The Democratic presidential candidate announced today (June 24) his ambitious plan to cancel student debt completely, while paying off the debt owed by more than 40 million Americans.
The plan will reportedly have no eligibility criteria and will be available to both the nation’s federal student loan borrowers and private student loan borrowers.
Sanders says he will fund his student loan forgiveness plan through a new tax on Wall Street transactions, which he believes could raise more than $2 trillion over the next decade, Washington Post reports, as per Forbes.

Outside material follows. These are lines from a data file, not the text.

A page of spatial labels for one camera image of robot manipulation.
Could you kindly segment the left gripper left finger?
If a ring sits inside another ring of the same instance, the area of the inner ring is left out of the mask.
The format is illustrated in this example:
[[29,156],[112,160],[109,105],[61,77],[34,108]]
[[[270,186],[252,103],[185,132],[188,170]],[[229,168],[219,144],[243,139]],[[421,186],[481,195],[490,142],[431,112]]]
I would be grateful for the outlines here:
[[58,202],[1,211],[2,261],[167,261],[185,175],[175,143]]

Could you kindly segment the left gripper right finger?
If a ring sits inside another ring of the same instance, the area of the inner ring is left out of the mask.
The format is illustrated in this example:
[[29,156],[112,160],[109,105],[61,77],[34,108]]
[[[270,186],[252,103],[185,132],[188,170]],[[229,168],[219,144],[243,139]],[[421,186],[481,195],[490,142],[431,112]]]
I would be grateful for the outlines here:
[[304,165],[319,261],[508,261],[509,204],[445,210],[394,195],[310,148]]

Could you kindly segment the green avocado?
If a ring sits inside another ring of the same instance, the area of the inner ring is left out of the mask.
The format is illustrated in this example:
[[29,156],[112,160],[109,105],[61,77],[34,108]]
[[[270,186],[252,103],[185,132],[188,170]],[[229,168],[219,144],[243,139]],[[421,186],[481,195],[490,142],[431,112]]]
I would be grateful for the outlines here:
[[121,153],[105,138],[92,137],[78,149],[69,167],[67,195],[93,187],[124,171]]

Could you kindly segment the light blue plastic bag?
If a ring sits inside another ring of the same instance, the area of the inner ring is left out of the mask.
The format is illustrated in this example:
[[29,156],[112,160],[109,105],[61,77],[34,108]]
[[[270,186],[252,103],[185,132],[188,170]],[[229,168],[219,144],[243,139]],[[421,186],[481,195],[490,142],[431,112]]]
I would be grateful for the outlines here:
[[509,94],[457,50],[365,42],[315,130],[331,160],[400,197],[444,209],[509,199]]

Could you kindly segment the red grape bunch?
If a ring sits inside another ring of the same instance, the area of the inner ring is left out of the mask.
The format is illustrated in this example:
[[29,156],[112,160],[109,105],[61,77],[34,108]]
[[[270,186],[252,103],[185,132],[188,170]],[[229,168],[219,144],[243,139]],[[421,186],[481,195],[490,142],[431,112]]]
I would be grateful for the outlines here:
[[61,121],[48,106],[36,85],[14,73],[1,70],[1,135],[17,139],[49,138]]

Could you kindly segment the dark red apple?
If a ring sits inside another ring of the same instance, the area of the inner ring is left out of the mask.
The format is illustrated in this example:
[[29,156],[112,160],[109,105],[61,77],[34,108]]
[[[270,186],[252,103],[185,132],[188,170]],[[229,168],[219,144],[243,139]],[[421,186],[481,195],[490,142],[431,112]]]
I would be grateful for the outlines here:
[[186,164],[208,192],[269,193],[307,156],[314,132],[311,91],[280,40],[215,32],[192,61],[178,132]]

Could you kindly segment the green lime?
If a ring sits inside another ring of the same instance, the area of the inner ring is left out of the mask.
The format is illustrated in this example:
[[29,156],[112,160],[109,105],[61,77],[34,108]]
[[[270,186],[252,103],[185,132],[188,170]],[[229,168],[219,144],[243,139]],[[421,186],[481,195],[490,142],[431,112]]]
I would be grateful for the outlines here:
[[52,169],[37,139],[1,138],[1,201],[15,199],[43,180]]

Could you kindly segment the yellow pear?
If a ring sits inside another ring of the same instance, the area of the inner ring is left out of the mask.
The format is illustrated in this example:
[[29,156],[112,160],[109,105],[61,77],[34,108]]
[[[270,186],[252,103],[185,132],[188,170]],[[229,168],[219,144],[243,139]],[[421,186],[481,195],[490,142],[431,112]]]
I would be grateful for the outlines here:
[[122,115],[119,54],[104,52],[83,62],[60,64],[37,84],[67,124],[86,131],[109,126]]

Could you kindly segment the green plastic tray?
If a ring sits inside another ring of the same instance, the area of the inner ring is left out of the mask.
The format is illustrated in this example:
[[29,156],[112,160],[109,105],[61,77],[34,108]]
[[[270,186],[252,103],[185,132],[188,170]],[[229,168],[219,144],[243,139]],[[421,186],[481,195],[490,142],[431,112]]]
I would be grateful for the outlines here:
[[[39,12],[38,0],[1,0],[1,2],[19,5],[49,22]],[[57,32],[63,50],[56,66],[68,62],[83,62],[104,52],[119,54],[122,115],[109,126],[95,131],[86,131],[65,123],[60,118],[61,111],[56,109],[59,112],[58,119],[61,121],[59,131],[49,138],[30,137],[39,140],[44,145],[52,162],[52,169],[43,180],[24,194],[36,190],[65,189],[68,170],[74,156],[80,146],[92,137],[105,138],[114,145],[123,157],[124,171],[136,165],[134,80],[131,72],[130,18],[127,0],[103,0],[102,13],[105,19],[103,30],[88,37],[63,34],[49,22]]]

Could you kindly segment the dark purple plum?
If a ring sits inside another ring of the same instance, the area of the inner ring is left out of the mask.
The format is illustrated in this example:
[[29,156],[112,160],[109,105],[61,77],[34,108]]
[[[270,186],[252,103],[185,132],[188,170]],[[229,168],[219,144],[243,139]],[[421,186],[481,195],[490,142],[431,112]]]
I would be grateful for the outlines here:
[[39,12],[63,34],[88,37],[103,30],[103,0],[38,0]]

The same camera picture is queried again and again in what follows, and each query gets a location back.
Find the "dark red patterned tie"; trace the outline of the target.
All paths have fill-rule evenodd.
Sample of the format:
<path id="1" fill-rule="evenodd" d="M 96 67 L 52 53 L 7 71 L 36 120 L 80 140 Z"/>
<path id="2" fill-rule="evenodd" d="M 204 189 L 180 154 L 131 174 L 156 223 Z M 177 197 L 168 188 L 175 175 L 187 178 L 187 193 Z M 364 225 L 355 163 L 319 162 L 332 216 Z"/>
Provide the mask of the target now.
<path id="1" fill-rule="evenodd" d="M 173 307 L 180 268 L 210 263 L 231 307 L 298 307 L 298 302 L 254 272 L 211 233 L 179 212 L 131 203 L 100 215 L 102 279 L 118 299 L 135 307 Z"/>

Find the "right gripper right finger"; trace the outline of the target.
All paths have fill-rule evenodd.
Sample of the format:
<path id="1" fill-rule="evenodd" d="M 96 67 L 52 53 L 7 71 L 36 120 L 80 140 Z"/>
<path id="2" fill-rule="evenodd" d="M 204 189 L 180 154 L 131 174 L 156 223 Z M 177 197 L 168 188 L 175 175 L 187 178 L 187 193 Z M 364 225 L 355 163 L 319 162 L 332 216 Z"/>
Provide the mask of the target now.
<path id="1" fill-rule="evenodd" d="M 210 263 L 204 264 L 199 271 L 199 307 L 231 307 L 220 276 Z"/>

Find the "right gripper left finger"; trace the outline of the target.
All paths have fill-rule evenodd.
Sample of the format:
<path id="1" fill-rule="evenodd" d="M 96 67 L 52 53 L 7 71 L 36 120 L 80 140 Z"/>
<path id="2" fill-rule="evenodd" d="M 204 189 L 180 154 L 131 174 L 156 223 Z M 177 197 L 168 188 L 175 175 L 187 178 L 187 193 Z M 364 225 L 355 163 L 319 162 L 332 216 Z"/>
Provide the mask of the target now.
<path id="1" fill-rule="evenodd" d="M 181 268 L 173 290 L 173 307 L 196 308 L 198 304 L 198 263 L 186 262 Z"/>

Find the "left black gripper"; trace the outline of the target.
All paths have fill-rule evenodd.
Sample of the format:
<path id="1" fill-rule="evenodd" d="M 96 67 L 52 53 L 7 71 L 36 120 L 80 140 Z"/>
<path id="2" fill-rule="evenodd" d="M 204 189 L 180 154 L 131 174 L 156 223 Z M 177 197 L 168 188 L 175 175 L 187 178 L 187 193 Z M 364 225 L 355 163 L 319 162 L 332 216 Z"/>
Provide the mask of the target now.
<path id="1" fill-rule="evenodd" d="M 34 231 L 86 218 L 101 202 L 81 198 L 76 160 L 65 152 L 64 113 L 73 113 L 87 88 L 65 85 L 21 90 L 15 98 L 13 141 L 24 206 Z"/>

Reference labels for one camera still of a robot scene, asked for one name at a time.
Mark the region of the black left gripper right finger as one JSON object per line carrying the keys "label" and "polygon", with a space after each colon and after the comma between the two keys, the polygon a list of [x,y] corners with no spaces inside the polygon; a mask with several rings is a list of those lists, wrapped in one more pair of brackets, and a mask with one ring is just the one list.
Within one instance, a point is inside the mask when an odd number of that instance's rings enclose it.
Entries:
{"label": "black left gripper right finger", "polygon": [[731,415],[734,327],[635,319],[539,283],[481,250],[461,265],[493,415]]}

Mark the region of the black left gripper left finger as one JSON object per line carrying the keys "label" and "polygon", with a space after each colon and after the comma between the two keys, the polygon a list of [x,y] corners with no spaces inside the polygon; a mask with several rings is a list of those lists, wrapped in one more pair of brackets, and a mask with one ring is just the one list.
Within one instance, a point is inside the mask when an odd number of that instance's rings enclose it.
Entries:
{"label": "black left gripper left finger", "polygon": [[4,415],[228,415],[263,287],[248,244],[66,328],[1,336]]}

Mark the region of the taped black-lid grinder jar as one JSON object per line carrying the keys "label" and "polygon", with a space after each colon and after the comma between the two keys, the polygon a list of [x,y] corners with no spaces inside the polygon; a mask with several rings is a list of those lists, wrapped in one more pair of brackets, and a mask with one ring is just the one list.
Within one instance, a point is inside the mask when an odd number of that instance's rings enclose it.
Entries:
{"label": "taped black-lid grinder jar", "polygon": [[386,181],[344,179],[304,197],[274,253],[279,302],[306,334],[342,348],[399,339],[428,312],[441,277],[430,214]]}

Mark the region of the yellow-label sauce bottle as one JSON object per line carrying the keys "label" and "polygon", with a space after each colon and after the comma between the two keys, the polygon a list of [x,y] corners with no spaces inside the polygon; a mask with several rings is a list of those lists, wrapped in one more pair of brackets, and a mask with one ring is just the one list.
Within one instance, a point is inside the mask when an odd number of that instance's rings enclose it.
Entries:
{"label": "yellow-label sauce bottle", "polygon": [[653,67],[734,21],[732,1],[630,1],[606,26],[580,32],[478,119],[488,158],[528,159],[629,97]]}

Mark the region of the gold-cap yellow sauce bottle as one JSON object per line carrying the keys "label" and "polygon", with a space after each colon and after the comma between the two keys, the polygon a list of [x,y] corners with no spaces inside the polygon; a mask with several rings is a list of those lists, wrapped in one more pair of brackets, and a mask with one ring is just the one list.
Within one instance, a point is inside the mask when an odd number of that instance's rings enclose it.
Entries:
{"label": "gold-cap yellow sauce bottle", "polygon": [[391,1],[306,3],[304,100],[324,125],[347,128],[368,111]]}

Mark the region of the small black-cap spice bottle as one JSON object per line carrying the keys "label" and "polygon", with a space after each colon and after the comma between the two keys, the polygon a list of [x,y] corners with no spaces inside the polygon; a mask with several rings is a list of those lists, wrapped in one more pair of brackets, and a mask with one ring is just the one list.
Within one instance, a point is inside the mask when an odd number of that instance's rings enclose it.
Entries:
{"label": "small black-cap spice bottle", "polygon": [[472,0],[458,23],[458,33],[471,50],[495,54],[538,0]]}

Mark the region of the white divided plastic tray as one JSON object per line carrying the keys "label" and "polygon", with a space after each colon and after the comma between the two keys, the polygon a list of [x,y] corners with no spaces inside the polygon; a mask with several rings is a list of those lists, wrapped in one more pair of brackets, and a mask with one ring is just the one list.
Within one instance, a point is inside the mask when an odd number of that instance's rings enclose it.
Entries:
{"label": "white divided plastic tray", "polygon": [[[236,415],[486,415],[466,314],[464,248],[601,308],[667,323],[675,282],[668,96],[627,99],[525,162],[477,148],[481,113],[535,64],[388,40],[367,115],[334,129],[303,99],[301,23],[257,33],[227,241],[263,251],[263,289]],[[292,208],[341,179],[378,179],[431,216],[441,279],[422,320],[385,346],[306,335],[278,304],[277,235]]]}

The senator’s plan will place a 0.5 per cent tax on stock trades, as well as a 0.1 per cent fee for bond trades and a 0.005 per cent fee on all derivatives trades.
The plan, which aims to help current and future students by easing their financial struggles, is not the first to address the nation’s increasing problem of student debt – although it is the most ambitious.
As reported by CBS News, Sanders’ rival for the 2020 Democratic presidential nomination, Senator Elizabeth Warren, also issued a plan to forgive student debt in April.
Differing to Sanders’ slightly, this plan aimed to add an annual two per cent tax on wealth above $50 million, and a one per cent tax on wealth above $1 billion. Despite the obvious differences, both plans aim to reduce the financial burden felt by the middle class by taxing the wealthy.
Sanders also said his plan would provide $48 billion in state funding to provide free tuition at state colleges and universities.
A statement on Sanders’ campaign website states: ‘We will free generations of Americans from the outrageous burden of student loans by canceling all existing student debt’.
In a tweet sent out earlier today, Sanders wrote:
Are you truly free if you graduate hundreds of thousands of dollars in debt?
Are you free if you cannot pursue your dream because you don’t make enough to cover your student loan payments?
We will #CancelStudentDebt because there is no freedom without economic freedom.
This isn’t the first time Sanders has suggested taxing Wall Street, Markets Insider reports.
The presidential hopeful also proposed a similar plan with a financial-transaction tax during his 2016 campaign.
Sanders, along with 19 other candidates, will discuss his plans in more detail in the first Democratic primary debate on Wednesday June 26 and Thursday June 27.